Transcribe the records below exactly, from their first line through the line containing "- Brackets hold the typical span". Omit every line after it.

++++ Provided entries ++++

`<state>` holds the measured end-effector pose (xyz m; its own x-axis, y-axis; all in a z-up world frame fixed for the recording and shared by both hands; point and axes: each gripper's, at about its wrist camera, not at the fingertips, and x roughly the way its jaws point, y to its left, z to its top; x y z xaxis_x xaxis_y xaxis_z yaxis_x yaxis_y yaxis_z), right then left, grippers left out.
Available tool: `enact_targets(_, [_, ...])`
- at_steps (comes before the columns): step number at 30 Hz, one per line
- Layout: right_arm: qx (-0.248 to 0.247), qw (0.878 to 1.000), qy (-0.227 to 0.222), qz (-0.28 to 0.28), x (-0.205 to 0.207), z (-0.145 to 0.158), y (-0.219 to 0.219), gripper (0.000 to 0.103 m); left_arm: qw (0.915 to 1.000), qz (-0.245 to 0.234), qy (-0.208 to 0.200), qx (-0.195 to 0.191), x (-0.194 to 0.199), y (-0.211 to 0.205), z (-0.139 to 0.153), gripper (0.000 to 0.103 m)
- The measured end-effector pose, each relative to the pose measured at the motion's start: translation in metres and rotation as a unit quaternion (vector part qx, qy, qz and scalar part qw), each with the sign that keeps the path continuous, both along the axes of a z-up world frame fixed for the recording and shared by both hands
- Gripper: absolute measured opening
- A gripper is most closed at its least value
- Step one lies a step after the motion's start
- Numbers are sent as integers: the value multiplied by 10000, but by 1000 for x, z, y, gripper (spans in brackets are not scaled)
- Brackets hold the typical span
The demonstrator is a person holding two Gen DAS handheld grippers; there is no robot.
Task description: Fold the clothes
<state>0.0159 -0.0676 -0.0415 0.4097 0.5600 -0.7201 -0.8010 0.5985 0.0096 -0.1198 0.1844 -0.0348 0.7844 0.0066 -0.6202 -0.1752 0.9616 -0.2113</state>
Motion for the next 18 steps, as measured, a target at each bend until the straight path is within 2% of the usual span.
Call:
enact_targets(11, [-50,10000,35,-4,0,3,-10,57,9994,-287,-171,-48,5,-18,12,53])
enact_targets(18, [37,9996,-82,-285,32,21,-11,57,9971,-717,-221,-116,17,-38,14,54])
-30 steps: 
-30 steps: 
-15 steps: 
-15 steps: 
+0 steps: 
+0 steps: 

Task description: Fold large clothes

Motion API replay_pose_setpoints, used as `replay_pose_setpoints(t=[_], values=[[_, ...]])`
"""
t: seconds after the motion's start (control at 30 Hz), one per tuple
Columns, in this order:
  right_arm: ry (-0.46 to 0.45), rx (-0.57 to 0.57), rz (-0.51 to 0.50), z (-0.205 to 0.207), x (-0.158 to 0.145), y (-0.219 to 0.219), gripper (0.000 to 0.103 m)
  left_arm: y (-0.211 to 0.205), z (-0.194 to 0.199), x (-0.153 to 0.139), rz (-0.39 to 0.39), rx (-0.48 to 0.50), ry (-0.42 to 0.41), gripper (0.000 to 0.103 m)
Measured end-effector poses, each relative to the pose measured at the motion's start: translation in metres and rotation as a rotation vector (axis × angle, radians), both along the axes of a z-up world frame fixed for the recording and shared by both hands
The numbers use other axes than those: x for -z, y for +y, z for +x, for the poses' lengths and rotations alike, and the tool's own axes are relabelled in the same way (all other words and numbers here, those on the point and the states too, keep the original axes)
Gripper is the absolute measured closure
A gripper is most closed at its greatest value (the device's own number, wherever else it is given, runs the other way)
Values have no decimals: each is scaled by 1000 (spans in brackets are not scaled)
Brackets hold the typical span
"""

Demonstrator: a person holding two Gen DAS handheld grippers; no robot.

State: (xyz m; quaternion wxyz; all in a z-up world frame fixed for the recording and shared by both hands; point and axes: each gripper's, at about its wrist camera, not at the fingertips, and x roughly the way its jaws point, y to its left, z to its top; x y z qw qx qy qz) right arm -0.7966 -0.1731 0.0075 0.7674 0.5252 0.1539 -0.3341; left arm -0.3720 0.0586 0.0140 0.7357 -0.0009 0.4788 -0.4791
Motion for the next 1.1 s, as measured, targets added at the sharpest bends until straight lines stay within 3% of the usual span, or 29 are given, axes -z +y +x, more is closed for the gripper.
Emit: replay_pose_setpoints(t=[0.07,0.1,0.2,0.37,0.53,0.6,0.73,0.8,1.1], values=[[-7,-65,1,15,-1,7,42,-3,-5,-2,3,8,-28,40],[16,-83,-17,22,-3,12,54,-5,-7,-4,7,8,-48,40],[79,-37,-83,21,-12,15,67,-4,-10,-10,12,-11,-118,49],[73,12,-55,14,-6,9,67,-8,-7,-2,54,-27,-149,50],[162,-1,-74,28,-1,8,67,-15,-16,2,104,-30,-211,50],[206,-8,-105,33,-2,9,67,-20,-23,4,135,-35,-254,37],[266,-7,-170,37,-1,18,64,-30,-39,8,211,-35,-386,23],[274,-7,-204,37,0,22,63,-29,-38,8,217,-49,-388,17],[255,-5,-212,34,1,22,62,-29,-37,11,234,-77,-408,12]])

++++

**Answer space**.
`<state>` holds the measured end-effector pose (xyz m; its own x-axis, y-axis; all in a z-up world frame fixed for the recording and shared by both hands; point and axes: each gripper's, at about its wrist camera, not at the fingertips, and x roughly the way its jaws point, y to its left, z to its top; x y z xaxis_x xaxis_y xaxis_z yaxis_x yaxis_y yaxis_z), right then left, grippers left out.
Available tool: `enact_targets(_, [_, ...])`
- at_steps (comes before the columns): step number at 30 Hz, one per line
- Layout: right_arm: qx (-0.248 to 0.247), qw (0.878 to 1.000), qy (-0.227 to 0.222), qz (-0.28 to 0.28), x (-0.205 to 0.207), z (-0.145 to 0.158), y (-0.219 to 0.219), gripper (0.000 to 0.103 m); left_arm: qw (0.915 to 1.000), qz (-0.245 to 0.234), qy (-0.208 to 0.200), qx (-0.195 to 0.191), x (-0.194 to 0.199), y (-0.211 to 0.205), z (-0.139 to 0.153), gripper (0.000 to 0.103 m)
- The measured end-effector pose, each relative to the pose measured at the motion's start: translation in metres and rotation as a unit quaternion (vector part qx, qy, qz and scalar part qw), each with the sign that keeps the path continuous, both along the axes of a z-up world frame fixed for the recording and shared by both hands
- Gripper: absolute measured opening
- A gripper is most closed at its least value
- Step one lies a step after the motion's start
- Numbers are sent as integers: the value multiplied by 10000, but by 1000 for x, z, y, gripper (spans in brackets are not scaled)
- Brackets hold the typical span

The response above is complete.